Search the listing below for "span". Copy each matching line.

## Dataset content:
[Start of Attachment]
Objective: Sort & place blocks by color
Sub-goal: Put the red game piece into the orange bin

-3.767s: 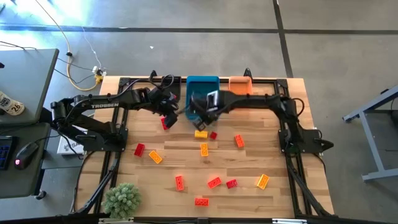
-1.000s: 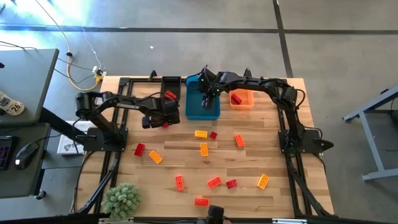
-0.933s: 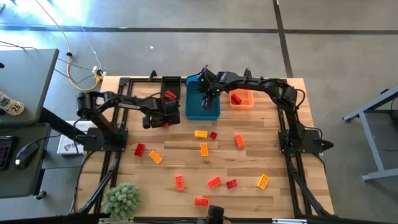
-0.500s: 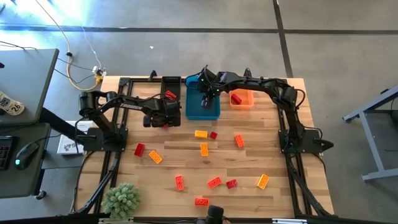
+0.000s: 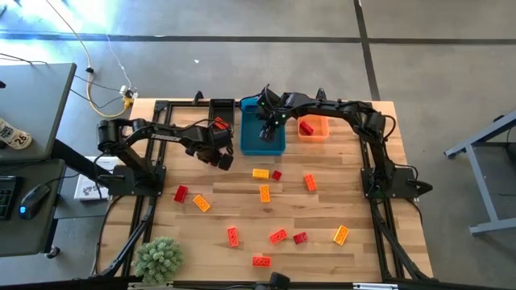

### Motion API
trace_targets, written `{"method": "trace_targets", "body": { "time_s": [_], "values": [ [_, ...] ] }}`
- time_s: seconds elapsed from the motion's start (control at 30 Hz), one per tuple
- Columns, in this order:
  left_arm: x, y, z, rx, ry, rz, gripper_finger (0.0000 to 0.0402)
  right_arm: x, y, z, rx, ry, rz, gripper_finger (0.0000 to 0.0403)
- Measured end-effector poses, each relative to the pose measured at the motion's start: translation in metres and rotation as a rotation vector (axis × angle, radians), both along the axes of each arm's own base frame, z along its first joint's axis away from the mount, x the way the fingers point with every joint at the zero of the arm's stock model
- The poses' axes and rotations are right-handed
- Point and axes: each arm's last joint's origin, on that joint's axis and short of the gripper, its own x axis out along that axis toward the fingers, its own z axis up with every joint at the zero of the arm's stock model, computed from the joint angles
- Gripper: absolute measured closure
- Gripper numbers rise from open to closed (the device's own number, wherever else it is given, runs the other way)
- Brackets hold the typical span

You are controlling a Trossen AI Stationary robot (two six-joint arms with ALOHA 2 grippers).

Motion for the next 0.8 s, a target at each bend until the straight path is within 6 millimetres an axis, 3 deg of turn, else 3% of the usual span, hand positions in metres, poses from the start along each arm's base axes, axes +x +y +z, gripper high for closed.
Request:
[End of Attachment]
## Result of this task:
- Brackets hold the typical span
Motion for the next 0.8 s, a target at each bend until the straight path is within 6 millimetres an axis, 3 deg of turn, else 3% of the usual span, hand positions in metres, poses from the start along each arm's base axes, axes +x +y +z, gripper high for closed.

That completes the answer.